第568話 新たなる影

「どうしてそんな行動を敢えて取ったのか……それも気になるな。罠の可能性も考慮して那智町の部隊にも待機してもらっていたが、結局その線も無かった」


空弧の言葉にそう続ける八咫、この言葉から察するに如何やら先程の迎撃部隊は彼が指揮を執っていたようだ。

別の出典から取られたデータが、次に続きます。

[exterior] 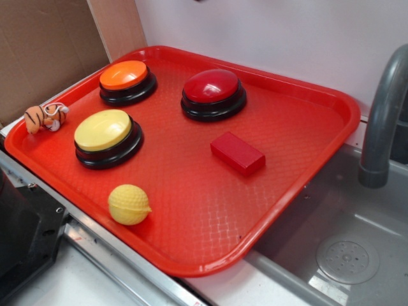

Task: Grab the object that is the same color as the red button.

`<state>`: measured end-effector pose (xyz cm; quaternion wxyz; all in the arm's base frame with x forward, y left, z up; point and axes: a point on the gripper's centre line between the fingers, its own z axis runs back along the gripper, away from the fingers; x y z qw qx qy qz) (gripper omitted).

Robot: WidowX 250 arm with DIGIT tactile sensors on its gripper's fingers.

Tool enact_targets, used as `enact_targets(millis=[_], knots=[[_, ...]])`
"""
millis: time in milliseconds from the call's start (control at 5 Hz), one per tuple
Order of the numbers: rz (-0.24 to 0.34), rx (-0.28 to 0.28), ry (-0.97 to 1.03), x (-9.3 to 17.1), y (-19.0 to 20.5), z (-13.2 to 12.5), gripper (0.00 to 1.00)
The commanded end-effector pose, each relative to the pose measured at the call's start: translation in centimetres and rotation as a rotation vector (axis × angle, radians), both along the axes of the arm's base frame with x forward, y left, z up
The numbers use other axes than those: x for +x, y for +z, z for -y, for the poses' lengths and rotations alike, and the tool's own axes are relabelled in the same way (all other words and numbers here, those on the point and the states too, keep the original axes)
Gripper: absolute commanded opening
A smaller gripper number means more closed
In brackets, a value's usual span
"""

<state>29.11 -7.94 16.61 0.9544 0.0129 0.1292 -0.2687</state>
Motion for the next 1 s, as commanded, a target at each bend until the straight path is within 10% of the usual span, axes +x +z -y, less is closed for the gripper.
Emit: enact_targets(millis=[0,800], knots=[[0.108,-0.024,-0.356,-7.7,-0.4,4.3,1.0],[-0.055,-0.032,-0.855,-4.5,-11.8,1.3,1.0]])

「八咫の言いたい事も最もだと思う。そしてその線から考えると可能性が一番高いのは……」

「もしかしたら、この侵攻はブント自身にとっても想定外の事態だったのかもね」


天之御と星峰が告げた言葉に他の面々は思わず耳を疑う。想定外と言う言葉では済まされない事態が起こっている様に感じられたからだ。


「想定外と言うのはどういう事?」


涙名が星峰にそう問いかける。星峰との付き合いが長い涙名でも今回の星峰の発言は理解しきれていないという事なのだろう。それを察したのか星峰も


「例えば今回の侵攻自体は本来行うつもりではなく、元から存在していた転移通路を調査する為に兵器を送り込んだ所結果として侵攻になってしまった。

そういう可能性があるんじゃないかって事よ」


と説明する。その説明を聞き、その場に居る面々は取り敢えず納得したという様な表情を浮かべる。

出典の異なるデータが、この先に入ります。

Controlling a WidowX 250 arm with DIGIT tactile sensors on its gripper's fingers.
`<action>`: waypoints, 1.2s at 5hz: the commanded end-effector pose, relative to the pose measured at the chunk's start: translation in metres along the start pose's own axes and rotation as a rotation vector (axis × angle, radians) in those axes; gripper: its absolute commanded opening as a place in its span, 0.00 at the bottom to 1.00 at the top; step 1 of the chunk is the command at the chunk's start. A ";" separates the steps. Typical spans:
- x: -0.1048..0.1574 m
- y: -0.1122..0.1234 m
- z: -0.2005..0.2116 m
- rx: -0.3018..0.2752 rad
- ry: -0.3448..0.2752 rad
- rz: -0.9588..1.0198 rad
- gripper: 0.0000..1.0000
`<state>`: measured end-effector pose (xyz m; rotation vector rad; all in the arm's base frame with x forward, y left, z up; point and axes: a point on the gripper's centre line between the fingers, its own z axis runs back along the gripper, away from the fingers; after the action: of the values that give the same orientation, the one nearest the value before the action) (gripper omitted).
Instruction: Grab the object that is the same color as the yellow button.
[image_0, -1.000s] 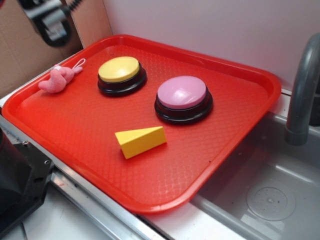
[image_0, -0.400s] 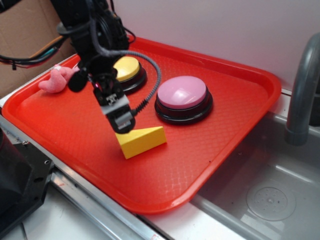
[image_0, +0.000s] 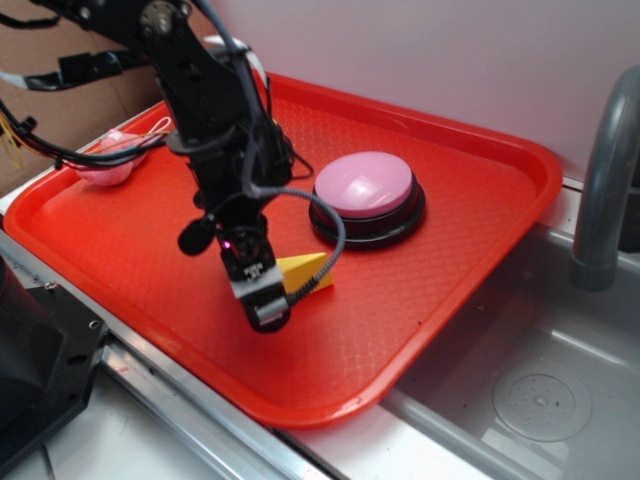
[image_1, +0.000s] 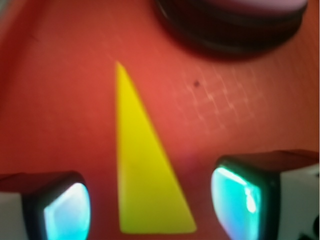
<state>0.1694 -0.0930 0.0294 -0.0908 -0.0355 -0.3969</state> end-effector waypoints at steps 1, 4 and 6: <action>0.006 -0.002 -0.005 0.014 -0.028 0.023 0.00; -0.001 0.014 0.048 0.099 -0.070 0.227 0.00; -0.019 0.055 0.113 0.090 -0.101 0.476 0.00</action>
<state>0.1688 -0.0213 0.1261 -0.0176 -0.0873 0.0883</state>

「確かにそれなら説明はつくな。そして、その仮説がもし当たっているとしたら……」

「ええ、あの施設を拠点にしていた奴等は那智町とも何らかの関わりを持っていたのかも。正確に言えば那智町ではなく、その前に存在していた何かかも知れないけどね……」


八咫が話しかけた際の声は明らかに確信が感じられる声であった。やはり自身が育った町であるが故に何か思う所があるのかもしれない。

それに続く星峯の声も八咫に釣られたのかどこか確信を持っている、そんな印象があった。

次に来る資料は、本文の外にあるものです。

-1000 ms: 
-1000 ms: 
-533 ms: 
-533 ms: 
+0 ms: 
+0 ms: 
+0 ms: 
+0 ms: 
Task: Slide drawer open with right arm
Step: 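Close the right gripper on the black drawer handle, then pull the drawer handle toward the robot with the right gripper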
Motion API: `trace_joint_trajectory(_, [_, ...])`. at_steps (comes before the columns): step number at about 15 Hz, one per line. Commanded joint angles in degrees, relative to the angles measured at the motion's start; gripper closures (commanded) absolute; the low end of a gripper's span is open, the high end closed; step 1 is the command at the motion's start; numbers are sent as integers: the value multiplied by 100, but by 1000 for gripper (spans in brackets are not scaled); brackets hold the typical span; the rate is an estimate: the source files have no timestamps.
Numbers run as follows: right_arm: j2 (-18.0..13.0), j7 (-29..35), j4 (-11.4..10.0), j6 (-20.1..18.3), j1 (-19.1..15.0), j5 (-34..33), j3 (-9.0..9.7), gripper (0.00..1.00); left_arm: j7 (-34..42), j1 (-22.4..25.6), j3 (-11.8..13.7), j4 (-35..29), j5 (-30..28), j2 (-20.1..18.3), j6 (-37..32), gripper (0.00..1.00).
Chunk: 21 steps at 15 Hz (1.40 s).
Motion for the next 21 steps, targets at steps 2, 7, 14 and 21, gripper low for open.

「となると、那智町の方も調べる必要が出てきそうだね。否、この場合寧ろ那智町を先に調べた方がいいかも知れない」

「そうね。那智町の方は私達にもある程度の援軍が存在している。詳細が分からない施設に行くよりはリスクが少ないわ」


天之御の発言に星峰も納得、同意し、他の面々も頷く。


「そうと分かれば明日にでも調査に向かおう。今日はその為にも早めに休息をとる様に」


天之御はそういうとその場を解散させ、各自休息を取る様に告げる。

その直後星峰に対し八咫は


「星峰……ありがとな」


と聞こえるか聞こえないか分からない様な小声で呟く。そしてそのまま自室に戻ると


「那智町とブントの関係、それに先史遺産まで絡んできたか……俺も腹を括らねえとな」


と何か覚悟を決めた様な言葉を呟く。